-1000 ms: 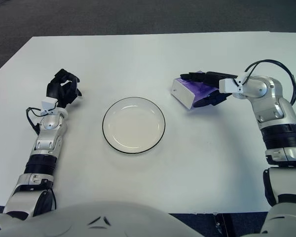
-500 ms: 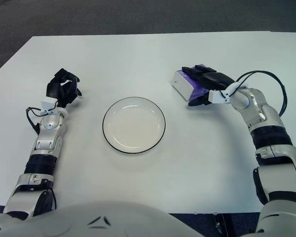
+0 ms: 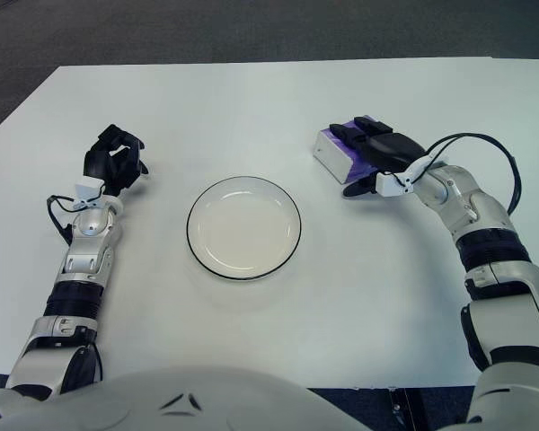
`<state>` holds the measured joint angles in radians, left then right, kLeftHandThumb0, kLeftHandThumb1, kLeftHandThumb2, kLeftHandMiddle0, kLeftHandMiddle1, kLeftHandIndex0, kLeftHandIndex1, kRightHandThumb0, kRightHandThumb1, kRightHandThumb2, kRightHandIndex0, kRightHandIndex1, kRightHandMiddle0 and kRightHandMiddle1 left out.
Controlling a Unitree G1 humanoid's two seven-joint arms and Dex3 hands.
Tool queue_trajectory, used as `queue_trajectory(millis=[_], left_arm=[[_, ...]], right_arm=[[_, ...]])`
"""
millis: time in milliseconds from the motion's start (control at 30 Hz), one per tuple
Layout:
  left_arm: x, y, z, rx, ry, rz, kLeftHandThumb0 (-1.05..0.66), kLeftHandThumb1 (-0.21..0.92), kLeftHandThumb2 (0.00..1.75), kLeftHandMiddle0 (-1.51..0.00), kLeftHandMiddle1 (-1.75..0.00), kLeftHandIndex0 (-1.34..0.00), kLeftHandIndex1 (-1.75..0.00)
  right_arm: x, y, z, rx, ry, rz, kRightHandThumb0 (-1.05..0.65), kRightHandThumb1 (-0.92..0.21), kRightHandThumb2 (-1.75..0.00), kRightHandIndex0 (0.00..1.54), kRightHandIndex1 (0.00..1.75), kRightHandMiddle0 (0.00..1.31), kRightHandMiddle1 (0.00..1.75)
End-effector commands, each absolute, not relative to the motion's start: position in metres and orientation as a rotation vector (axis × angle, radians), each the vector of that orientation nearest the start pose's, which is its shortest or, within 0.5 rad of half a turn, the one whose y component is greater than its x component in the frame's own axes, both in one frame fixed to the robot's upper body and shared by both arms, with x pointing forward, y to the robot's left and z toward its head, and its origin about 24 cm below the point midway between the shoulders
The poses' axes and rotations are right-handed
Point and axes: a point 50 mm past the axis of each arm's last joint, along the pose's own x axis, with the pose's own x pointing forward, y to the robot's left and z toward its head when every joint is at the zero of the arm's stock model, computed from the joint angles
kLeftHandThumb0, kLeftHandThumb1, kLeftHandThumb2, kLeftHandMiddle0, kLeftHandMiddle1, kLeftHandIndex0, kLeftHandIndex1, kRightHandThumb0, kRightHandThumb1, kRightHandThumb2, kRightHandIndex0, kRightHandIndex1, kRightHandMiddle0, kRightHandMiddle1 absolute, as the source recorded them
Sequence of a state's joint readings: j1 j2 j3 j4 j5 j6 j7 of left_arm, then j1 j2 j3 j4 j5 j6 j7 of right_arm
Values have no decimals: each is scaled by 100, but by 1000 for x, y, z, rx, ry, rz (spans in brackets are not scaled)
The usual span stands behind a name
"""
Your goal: Put the tissue paper into the plate.
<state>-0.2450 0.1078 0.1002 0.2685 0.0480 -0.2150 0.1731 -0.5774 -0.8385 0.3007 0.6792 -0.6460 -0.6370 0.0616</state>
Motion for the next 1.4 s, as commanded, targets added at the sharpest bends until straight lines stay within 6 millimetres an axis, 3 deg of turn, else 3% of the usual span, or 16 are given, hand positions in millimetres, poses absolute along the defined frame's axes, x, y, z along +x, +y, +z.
queue_trajectory(millis=[0, 33, 133, 300, 433, 700, 1367], left_arm=[[263, 186, 10, 101, 16, 245, -37, 92, 49, -87, -175, -63, -171], [263, 186, 10, 101, 15, 246, -36, 92, 49, -87, -175, -63, -172], [263, 186, 10, 101, 15, 247, -36, 92, 49, -87, -175, -63, -172], [263, 186, 10, 101, 13, 247, -36, 92, 49, -87, -175, -63, -172], [263, 185, 10, 101, 12, 247, -36, 92, 49, -87, -175, -63, -172], [263, 185, 11, 100, 10, 249, -36, 92, 49, -87, -175, -63, -171], [264, 184, 11, 98, 11, 248, -35, 92, 49, -88, -175, -63, -170]], right_arm=[[316, -265, 87, -1563, -171, 555, -18, -92, -21, 43, 96, 52, 108], [316, -266, 87, -1565, -178, 550, -11, -92, -24, 38, 119, 51, 116], [316, -267, 85, -1577, -198, 541, -4, -90, -35, 28, 152, 47, 129], [316, -268, 85, -1587, -242, 539, 0, -68, -80, 27, 171, 38, 158], [316, -271, 88, -1577, -264, 529, 0, -56, -96, 42, 159, 37, 171], [315, -275, 92, -1491, -294, 493, 0, -44, -110, 57, 153, 38, 174], [312, -270, 114, -1339, -476, 409, 0, -39, -122, 56, 168, 37, 175]])
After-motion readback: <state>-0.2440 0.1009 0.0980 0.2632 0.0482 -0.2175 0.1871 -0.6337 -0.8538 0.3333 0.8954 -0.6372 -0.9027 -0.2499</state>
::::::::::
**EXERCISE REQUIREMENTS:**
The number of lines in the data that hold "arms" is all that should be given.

**ANSWER TO THE EXERCISE:**
2